As they aligned their career paths, they began midwifery schooling through Frontier Nursing University. That meant two trips to Kentucky: one for orientation and the second for a hands-on skills lab before starting their clinical experience. Vande Lune trained at Sanford Health because she wasn’t yet employed there. Already a Sanford employee, Roe was required to find a preceptor through Avera Health.

When training was completed, they joined the midwifery staff at Sanford.

The decision to start their own center was faith based but not without a pause or two.

“The Lord came to me in a dream and said I want you to start this, I want you to have a safe place for women where they will feel seen and known and heard and be able to have nonjudgmental health care and have a community,” Roe said.

That was last May. She turned to her sister and proposed they start a birth center.

“She said, no, thank you,” Roe said, and the two women laughed together.

Roe didn’t want to proceed without Vande Lune. When her sister came to her a couple of months later and said she was on board, a few things had changed in Roe’s life, and she said she was no longer interested.

Both women committed themselves to praying on the situation. Within a few short months, they said, their husbands were on board, their families were backing them, and people were cheering them on and offering support.

“The doors were really opening,” Vande Lune said. “A few times we have been forced to pause, and in that waiting the next door would open. A time came when we felt it was almost disobedient not to move forward.”

Their experience at Sanford has given them the opportunity to work and train with other dedicated midwives and develop the critical thinking skills and experience needed to push off on their own. They resigned from Sanford earlier this year, and Flourish officially opened May 1.

“The dream of this was just too big to fit into our other practice,” Vande Lune said. “What Sarah dreamt about and what we began to plan was too big to fit in the confines of a larger health system. So here we are.”

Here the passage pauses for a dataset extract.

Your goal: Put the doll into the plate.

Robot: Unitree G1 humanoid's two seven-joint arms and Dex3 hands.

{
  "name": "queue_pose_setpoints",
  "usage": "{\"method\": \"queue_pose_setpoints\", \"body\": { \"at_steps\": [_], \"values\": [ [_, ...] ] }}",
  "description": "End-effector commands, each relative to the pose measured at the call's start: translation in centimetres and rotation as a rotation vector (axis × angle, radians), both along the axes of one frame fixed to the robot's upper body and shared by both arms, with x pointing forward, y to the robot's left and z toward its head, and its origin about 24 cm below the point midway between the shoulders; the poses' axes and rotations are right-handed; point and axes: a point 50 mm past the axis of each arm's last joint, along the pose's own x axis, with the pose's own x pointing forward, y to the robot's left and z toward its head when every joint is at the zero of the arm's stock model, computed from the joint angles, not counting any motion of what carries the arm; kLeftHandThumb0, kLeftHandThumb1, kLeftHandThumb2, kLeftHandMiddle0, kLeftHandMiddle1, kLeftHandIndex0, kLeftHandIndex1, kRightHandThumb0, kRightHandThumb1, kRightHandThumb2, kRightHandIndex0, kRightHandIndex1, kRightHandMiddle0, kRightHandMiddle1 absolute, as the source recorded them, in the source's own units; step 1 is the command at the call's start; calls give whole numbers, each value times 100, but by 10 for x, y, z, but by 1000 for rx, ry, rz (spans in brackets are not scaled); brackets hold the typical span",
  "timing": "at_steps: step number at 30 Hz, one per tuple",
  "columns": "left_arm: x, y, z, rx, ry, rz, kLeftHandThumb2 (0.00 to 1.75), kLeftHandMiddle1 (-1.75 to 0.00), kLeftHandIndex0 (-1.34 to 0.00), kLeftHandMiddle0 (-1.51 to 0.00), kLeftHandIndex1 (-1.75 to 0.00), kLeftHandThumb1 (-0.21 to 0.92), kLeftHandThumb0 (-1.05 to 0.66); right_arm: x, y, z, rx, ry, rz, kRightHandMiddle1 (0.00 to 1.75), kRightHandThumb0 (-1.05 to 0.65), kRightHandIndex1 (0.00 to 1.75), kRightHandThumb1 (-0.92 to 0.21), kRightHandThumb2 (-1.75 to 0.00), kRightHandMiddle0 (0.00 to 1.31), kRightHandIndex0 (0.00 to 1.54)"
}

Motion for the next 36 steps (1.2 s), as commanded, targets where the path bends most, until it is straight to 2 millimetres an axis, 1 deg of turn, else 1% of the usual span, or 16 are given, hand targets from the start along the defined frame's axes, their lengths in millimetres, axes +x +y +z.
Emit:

CNMs differ from doulas in the medical training they receive. A doula offers nonmedical support for women in labor. CNMs have medical training, first as nurses and then a master’s degree in nursing specific to women’s health and birth.

Ideally, the midwives will start seeing pregnant women at 12 weeks of gestation. They will work together through labor and delivery and postpartum, caring for the infants for the first two weeks. The focus is on natural health care, empowering women to make choices, they said.

“We definitely make suggestions on best practice and evidence-based care, but ultimately they get to decide,” Roe said.

The goal is to focus on a holistic approach with the women they see, not looking just at symptoms but overall women and child health so they can live an optimal life.

In the long term, the practice will build to see women and families. Their center will offer other services that are limited in Sioux Falls, such as hormone health visits and functional well visits for perimenopausal and menopausal women. While they won’t conduct physical exams until patients reach adulthood, they want to help teenagers who have questions about the physical changes they see.

Roe, the mother of three, had all her children with a midwife. Two of Vande Lune’s four children were born with a midwife present.

“We both were able to use midwives with our own pregnancies, and with personalized care and an independent voice, they empowered us to be an active participant in our pregnancy and our birth,” Roe said. “It truly was empowering. We wanted to be that strength behind other women to help them realize their own strength and potential.”

“We weren’t midwives until after we were mothers ourselves,” Vande Lune said.